Scan the data beneath this task and copy each line that includes "robot".
Records provided Start Marker
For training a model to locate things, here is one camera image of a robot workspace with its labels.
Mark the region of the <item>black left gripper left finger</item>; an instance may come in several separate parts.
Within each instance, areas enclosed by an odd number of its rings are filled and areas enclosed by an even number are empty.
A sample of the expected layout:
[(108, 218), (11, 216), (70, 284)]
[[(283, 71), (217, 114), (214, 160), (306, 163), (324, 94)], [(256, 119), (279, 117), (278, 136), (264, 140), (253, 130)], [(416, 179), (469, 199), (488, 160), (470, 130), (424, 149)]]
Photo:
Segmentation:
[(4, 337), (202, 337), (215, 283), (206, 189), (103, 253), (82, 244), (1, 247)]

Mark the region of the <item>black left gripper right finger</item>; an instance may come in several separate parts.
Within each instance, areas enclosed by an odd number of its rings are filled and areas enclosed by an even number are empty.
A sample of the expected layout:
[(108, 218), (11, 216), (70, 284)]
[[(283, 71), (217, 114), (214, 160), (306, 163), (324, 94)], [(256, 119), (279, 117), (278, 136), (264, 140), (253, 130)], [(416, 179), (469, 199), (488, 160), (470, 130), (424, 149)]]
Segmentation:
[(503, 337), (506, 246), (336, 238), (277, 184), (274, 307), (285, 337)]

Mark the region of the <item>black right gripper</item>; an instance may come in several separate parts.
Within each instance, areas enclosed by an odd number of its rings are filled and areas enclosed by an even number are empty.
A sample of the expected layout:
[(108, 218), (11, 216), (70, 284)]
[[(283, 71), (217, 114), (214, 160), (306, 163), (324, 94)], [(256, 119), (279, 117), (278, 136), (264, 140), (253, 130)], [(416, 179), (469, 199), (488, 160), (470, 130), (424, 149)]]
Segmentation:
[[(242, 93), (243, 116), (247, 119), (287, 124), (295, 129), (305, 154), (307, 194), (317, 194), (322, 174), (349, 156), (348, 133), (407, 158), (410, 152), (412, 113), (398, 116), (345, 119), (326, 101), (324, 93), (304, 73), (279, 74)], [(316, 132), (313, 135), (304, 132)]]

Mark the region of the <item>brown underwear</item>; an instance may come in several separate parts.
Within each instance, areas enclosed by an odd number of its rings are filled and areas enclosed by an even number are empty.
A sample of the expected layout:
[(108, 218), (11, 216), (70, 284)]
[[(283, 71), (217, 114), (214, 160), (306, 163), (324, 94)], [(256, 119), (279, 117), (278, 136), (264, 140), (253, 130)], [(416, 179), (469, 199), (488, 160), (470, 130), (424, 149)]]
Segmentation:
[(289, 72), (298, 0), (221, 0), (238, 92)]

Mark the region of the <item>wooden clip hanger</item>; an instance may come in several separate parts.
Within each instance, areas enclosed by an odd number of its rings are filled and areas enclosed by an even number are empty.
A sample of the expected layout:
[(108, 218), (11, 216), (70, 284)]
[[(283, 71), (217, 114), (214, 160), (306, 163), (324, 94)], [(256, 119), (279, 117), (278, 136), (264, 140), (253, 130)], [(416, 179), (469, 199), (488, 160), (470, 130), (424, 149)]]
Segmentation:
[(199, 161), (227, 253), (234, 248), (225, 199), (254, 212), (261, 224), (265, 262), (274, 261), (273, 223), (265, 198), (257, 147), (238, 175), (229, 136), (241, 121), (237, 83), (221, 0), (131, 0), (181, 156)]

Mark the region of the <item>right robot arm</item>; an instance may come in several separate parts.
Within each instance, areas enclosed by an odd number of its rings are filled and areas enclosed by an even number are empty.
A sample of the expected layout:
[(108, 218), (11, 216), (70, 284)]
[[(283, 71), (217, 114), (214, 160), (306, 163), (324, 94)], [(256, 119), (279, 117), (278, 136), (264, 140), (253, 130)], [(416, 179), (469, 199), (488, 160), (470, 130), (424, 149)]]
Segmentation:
Records provided End Marker
▶ **Answer to this exercise**
For training a model to locate things, here is one camera image of a robot workspace with its labels.
Mark the region of the <item>right robot arm</item>; an instance may come in several separate parts.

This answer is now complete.